● **TASK DIRECTIONS**: Print, exactly as they appear in the listing below, the lines from the line with "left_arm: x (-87" to the line with "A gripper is", with both end lines kept.

● **EXTRACTED INFORMATION**:
*-*-*

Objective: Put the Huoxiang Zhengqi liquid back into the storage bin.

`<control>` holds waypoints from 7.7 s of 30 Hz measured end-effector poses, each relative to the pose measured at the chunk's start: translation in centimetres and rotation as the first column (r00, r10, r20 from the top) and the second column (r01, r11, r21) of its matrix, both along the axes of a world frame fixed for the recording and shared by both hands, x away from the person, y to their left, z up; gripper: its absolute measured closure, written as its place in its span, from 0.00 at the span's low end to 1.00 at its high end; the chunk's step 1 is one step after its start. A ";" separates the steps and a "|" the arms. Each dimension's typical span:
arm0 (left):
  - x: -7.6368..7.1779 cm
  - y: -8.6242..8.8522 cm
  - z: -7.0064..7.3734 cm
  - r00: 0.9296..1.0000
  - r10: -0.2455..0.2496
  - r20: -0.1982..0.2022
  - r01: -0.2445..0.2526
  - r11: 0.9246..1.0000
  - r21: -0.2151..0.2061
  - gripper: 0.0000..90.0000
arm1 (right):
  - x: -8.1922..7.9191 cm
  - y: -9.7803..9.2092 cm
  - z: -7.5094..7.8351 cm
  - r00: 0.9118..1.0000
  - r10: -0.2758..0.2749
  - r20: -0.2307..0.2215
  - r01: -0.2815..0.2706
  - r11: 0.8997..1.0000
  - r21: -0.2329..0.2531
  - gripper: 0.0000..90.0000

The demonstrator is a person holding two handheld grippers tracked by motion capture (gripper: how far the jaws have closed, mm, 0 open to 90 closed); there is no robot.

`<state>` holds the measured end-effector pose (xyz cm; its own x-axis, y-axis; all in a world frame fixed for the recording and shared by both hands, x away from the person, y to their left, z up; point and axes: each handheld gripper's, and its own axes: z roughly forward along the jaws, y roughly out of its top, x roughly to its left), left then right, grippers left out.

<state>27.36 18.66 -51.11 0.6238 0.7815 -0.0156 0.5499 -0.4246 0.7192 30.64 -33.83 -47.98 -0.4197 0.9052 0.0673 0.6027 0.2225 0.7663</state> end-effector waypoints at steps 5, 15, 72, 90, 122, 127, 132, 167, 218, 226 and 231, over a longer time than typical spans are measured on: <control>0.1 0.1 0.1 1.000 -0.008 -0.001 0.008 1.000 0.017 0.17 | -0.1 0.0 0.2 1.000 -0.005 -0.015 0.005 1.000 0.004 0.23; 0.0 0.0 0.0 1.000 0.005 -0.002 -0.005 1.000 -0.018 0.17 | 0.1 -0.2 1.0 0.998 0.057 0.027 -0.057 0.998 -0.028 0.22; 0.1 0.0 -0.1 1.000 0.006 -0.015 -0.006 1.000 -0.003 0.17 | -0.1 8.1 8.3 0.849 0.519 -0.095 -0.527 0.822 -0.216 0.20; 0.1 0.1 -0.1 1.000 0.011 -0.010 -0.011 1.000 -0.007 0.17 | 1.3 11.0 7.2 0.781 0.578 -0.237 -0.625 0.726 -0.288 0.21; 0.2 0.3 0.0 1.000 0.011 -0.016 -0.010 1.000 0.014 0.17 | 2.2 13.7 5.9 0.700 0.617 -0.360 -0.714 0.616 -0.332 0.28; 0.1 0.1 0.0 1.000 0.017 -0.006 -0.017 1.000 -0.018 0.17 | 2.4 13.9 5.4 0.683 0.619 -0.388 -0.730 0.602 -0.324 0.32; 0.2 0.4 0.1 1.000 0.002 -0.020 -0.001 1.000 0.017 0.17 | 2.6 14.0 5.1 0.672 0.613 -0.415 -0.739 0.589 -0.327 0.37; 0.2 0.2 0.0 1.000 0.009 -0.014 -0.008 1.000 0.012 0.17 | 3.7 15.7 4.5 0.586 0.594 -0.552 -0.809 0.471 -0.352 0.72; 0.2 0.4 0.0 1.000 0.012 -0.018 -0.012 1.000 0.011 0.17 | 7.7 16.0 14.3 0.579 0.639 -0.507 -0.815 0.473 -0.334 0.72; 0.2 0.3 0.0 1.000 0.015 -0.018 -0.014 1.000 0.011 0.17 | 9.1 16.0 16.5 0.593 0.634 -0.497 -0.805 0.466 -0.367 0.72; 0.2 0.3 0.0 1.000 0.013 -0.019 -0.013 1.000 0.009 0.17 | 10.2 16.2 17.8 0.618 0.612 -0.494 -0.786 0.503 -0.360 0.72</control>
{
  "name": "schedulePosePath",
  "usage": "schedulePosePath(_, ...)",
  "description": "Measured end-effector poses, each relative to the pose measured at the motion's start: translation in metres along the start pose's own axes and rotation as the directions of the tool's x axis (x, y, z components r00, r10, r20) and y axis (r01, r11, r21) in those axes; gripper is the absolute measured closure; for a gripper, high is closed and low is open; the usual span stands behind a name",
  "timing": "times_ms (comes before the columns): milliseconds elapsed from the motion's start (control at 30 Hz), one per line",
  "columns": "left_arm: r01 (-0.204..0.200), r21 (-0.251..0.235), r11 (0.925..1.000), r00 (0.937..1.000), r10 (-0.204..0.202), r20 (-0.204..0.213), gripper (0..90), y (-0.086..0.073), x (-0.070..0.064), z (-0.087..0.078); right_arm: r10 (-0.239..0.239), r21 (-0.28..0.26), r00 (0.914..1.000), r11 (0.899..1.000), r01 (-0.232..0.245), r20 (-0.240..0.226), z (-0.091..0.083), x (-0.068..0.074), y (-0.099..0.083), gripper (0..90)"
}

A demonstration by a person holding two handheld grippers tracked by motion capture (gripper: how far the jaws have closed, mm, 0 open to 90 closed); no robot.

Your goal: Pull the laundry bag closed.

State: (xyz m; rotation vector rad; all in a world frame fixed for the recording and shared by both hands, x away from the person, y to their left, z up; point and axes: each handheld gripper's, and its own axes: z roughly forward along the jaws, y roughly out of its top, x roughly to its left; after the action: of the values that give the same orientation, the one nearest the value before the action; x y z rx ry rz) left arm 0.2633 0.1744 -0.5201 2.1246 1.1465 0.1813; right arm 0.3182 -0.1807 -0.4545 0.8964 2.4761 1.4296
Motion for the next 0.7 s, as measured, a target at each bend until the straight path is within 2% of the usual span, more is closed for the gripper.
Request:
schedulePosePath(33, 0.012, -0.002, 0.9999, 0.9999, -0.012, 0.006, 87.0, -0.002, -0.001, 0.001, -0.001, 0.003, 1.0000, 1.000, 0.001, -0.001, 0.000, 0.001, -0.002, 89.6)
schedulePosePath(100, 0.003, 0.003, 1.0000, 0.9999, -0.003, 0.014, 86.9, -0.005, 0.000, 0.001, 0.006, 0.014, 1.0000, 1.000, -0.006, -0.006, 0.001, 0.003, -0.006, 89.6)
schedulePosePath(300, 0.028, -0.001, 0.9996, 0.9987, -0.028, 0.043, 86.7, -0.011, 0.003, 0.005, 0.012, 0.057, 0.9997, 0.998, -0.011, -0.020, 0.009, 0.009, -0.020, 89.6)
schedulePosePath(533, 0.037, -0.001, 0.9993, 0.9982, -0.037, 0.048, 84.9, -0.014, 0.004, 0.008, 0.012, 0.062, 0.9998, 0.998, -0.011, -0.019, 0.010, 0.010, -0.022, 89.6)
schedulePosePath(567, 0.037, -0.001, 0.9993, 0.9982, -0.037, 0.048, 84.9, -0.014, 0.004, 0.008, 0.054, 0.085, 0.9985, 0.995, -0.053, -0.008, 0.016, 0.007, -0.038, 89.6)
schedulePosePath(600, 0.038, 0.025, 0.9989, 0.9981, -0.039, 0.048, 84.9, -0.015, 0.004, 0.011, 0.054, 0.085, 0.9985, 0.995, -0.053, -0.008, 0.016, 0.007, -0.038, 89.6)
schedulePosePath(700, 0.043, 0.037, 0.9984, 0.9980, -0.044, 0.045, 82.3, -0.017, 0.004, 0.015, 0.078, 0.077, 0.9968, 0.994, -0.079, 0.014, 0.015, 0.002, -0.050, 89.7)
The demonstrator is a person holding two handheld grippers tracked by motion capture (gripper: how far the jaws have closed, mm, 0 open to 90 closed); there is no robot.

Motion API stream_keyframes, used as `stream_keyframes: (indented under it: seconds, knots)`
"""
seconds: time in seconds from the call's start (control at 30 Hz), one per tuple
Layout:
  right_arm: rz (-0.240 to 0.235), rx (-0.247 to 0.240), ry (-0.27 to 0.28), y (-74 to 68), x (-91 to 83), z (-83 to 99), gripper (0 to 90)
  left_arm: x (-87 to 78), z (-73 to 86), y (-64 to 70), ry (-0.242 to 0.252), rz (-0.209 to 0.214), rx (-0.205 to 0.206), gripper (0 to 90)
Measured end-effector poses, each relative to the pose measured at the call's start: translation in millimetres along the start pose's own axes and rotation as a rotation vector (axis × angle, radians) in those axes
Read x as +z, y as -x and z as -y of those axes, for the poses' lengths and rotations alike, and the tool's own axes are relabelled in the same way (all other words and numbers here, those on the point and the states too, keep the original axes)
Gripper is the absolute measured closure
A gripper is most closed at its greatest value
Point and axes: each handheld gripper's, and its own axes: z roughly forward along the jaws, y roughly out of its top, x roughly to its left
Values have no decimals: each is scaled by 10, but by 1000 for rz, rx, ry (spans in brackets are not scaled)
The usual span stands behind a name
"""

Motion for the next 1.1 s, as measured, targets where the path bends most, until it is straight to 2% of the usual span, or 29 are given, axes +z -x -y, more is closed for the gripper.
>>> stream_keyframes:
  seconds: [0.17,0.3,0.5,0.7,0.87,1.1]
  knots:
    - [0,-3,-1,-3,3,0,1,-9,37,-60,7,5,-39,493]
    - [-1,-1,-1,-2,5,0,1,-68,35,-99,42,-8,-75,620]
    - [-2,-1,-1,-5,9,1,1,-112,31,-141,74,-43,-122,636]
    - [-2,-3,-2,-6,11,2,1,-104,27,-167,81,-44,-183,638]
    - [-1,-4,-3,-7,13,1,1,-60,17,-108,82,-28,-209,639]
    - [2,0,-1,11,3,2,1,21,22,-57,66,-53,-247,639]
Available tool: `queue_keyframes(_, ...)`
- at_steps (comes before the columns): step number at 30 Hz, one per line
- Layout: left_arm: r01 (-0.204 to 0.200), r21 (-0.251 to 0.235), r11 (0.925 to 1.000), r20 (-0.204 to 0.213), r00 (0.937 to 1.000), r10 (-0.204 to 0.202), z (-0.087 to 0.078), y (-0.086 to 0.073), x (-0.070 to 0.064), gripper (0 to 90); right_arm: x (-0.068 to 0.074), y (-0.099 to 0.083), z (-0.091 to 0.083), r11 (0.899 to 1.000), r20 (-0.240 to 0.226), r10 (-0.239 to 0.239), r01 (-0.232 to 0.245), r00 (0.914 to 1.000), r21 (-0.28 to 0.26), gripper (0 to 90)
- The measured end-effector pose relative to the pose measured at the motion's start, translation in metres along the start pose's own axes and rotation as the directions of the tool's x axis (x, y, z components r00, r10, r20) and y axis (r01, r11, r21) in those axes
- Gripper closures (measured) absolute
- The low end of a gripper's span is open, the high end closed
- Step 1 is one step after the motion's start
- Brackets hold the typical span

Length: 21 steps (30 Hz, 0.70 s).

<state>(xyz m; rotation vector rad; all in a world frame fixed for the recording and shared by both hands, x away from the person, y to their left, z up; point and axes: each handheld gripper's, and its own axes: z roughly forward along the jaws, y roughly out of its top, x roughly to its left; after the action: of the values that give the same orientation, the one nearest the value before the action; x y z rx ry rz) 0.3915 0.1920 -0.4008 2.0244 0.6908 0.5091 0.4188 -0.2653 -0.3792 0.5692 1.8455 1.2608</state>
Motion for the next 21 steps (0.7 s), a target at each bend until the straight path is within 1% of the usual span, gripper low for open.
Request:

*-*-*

● **RESPONSE**:
  left_arm: x (-87 to 78), z (-73 to 86), y (-64 to 70), ry (-0.242 to 0.252), rz (-0.209 to 0.214), rx (-0.205 to 0.206), gripper (0 to 90)
Measured end-effector poses, each relative to the pose measured at the call's start: translation in millimetres along the start pose's own axes and rotation as a rotation vector (axis × angle, radians) in those axes
Read x as +z, y as -x and z as -y of those axes, for the poses' lengths and rotations alike, and the tool's own axes are relabelled in the same way (all other words and numbers here, those on the point and the states too, keep the original axes)
Gripper is the absolute measured closure
A gripper is most closed at its greatest value

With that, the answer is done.